Concerto in D (Basle)
Symphony of Psalms
The Firebird [Original 1910 Version]
City of Birmingham Symphony Chorus
City of Birmingham Symphony Orchestra
Reviewed by: Richard Whitehouse
Reviewed: 15 June, 2005
Venue: Symphony Hall, Birmingham
It opened with what might be described as Stravinsky’s most characteristic early work, in that the Scherzo fantastique (1908) – whatever its allegiances to Rimsky-Korsakov and, harmonically, early Scriabin in the raptly expressive central section – is already personal in its iridescent orchestration and the manner in which Stravinsky reprises his initial material almost as a sonata-form through the ‘back door’. Sakari Oramo secured a performance whose airy momentum and dynamic restraint suited the music to a tee.
It was a tribute to its efficacy that the Concerto in D for strings (1946) which followed felt less like the work of another composer than might have been expected. Written for Paul Sacher’s Collegium Basle, this compact piece is closer to Vivaldi than Bach in its rhythmic agility and harmonic astringency: qualities that Oramo duly brought out, giving the music a depth and ambiguity that look beyond its neo-baroque antecedents to the bracing Concertino of a quarter-century earlier. Now that the contrasts in Stravinsky’s output have been absorbed over time, the opportunity to explore its many and varied connections is perhaps the most valuable aspect of so inclusive a retrospective.

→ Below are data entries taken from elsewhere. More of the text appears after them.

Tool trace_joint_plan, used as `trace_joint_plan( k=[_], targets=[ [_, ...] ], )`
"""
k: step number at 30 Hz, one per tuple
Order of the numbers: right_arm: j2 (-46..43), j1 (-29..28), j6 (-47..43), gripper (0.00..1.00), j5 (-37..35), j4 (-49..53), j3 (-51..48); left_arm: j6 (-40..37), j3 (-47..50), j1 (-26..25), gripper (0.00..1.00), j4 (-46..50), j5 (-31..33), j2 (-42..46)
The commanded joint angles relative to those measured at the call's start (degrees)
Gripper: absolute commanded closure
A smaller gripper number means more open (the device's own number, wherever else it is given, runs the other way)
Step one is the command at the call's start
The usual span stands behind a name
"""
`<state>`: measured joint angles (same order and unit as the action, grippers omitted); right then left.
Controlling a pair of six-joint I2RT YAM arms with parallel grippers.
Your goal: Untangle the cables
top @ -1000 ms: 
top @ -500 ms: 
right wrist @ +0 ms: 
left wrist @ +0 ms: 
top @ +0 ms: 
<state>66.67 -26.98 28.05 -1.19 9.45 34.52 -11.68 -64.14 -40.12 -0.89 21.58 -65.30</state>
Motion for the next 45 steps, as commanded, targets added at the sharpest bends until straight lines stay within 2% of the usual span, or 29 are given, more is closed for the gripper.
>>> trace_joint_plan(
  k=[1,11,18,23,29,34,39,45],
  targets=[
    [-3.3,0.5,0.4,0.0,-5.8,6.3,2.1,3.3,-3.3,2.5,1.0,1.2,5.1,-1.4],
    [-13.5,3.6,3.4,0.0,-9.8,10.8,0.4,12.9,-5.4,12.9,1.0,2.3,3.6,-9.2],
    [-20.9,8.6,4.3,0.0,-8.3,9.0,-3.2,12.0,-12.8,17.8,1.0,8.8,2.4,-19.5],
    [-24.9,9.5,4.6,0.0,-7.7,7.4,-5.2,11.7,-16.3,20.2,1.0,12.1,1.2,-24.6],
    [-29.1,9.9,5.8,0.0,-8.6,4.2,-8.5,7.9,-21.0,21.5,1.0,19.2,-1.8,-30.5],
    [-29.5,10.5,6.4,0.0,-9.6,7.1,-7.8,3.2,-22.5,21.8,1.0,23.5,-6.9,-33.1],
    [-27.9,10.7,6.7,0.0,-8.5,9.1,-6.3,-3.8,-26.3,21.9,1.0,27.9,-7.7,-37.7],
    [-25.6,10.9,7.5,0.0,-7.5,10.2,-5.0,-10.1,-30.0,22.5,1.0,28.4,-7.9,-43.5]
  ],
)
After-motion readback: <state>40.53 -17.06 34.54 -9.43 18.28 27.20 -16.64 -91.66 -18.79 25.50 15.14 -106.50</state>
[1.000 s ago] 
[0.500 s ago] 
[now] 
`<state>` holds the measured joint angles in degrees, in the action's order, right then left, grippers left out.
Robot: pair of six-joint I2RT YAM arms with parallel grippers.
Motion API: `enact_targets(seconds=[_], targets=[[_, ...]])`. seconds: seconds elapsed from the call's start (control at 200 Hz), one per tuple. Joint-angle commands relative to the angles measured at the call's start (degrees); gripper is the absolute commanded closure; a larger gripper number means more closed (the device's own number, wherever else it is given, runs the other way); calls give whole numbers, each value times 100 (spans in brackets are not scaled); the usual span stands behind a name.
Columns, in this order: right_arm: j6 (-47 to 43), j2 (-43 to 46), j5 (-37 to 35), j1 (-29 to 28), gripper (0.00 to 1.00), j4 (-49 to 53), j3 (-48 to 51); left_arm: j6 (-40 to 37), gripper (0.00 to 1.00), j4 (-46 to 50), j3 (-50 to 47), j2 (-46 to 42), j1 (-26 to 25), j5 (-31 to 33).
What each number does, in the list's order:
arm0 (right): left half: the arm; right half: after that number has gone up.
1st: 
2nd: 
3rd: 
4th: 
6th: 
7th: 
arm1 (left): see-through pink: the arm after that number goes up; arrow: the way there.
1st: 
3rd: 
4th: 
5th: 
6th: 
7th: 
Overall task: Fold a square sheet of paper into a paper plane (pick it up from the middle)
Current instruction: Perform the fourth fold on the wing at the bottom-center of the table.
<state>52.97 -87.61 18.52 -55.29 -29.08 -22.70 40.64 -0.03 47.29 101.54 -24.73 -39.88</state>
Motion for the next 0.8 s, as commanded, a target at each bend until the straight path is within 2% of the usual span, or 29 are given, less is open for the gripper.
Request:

Symphony of Psalms (1930) is among the defining masterpieces of that output: a touchstone of non-specific spirituality with few subsequent parallels and fewer, if any, equals. Oramo’s account seemed a shade detached in the powerfully cumulative opening movement, but the woodwind fugue that precedes the setting of “Expectans expectavi” had the right balance of severity and anticipation that directed the choral continuation to an ominous culmination. It is possible to draw even greater incisiveness from the first half of “Alleluia, laudate Dominum”, but the sense of music subsequently reaching out towards eternity was palpably realised – with the dense yet luminous wind textures that resonate overhead intently effected. Indeed, and laudable as was the City of Birmingham Symphony Chorus, the instrumental clarity evident throughout this performance was its greatest strength.
The Firebird inevitably had to be included, and in its original ballet incarnation. The CBSO gave some memorable performances of this with Simon Rattle in years past, and it was a tribute to Oramo that his account, while eschewing the sheer immediacy of his predecessor, had a cohesiveness as made the whole work seem more integrated and ‘necessary’ than others – not least the composer – have supposed. Many of its highpoints were in those passages generally thought superfluous outside of the ballet context: thus the pensive transition between ‘Firebird’s Supplication’ (sensuously restrained) and ‘Game with the Golden Apples’ (deftly articulated), or the sequence depicting Ivan’s capture and interrogation. In particular, that of the Firebird’s re-appearance had a charge that sustained itself effortlessly through the ‘Infernal Dance’ – yet did not detract from the expressive intensity of the ‘Berceuse’, or the breathless hush from which emerges the ‘Apotheosis’. Incisively rendered, this capped a reading whose undemonstrative conviction encouraged one to reassess the work afresh.
As, indeed, did this concert of Stravinsky’s music as a whole – launching the CBSO’s contribution to a project which is likely to become a centrepiece of Birmingham’s artistic life during the years ahead.
- Concert repeated on 18 June; box office: 0121 780 3333
- Further Stravinsky concerts on June 19 (BCMG) and 22 (CBSO)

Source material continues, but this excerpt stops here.